Biomunex Pharmaceuticals, a prominent French biopharmaceutical company specializing in advanced immunotherapy development through bi- and multi-specific antibodies from its BiXAb platform, has announced the initiation of a Phase 1 clinical trial in 2023. This trial is being conducted by Onward Therapeutics SA, a global biotechnology company focused on cancer treatment.

In earlier studies, the proprietary antibody from Biomunex's BiXAb platform exhibited favorable characteristics, including good pairing, low aggregation, high stability, excellent manufacturability, specificity, and safety. Additionally, it demonstrated significant in vivo anti-tumoral activities at various doses.

The initiation of this clinical trial is part of the license and co-development agreement established in 2021 between Biomunex and Onward Therapeutics. This agreement comprises an upfront payment, potential milestone payments linked to clinical, regulatory, and commercial achievements, as well as tiered royalties on global net sales.

Biomunex, expressed enthusiasm for achieving this significant milestone and underscored the potential impact of their antibodies on cancer patients with unmet medical needs. The Phase 1 trial, a European multicenter, open-label study, comprises two parts.

The first part involves dose escalation of the BiXAb candidate as a single agent in patients with advanced/metastatic solid tumors or relapsed/refractory hematological malignancies. The primary focus is on safety and tolerability, determining the maximum tolerated and recommended Phase 2 doses. The second part is an expansion stage concentrating on further safety evaluation and preliminary anti-tumoral activity of the candidate as monotherapy or in combination for selected solid tumors and hematological malignancies.

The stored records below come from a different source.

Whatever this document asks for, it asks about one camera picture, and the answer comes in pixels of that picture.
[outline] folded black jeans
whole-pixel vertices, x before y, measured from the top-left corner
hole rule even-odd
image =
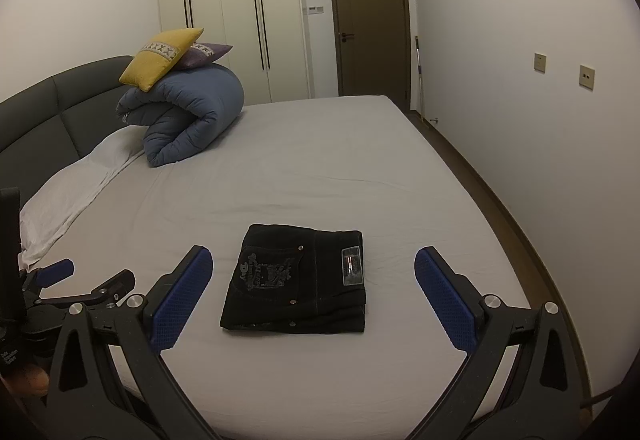
[[[220,326],[295,334],[364,331],[362,234],[255,224],[242,242]],[[347,255],[348,263],[343,261]]]

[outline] wardrobe
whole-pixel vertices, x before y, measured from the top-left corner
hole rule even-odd
[[[204,28],[199,41],[233,45],[218,62],[246,104],[309,97],[301,0],[159,0],[162,30]]]

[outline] wooden floor
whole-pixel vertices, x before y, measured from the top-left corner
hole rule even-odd
[[[410,112],[406,116],[440,155],[441,159],[462,184],[462,187],[466,189],[476,205],[478,205],[482,214],[484,214],[511,262],[511,266],[531,307],[537,309],[547,301],[553,301],[558,304],[564,315],[567,316],[568,312],[551,276],[549,276],[548,271],[527,237],[499,198],[464,157],[431,124],[423,121],[417,112]],[[591,396],[591,390],[584,356],[575,328],[571,322],[569,324],[569,332],[576,352],[580,378],[582,379],[583,393],[585,398],[588,398]]]

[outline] wall plate
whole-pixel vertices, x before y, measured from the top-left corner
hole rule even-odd
[[[580,86],[593,90],[595,86],[596,70],[580,65]]]
[[[541,73],[546,72],[546,55],[536,54],[535,59],[533,61],[533,69]]]

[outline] bed sheet
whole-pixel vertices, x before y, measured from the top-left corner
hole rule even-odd
[[[242,238],[254,223],[363,233],[363,334],[220,328]],[[386,97],[249,106],[200,155],[155,169],[137,159],[41,260],[76,265],[44,296],[85,293],[123,268],[145,293],[194,244],[212,252],[214,274],[162,356],[203,417],[238,440],[400,440],[411,432],[465,357],[415,281],[414,257],[424,246],[435,246],[481,293],[528,307],[478,207]],[[121,356],[116,365],[132,386]]]

Biomunex, highlighted the potential of this "first-in-class" bispecific antibody to simultaneously target two immune checkpoints. This approach, based on the BiXAb platform, aims to provide enhanced anti-tumor effects with a favorable therapeutic window, presenting a promising immunotherapeutic option for various cancers, both solid and liquid. The successful clinical evaluation of the BiXAb format sets the stage for advancing their first-in-class BiXAb-MAIT engager approach to the clinic.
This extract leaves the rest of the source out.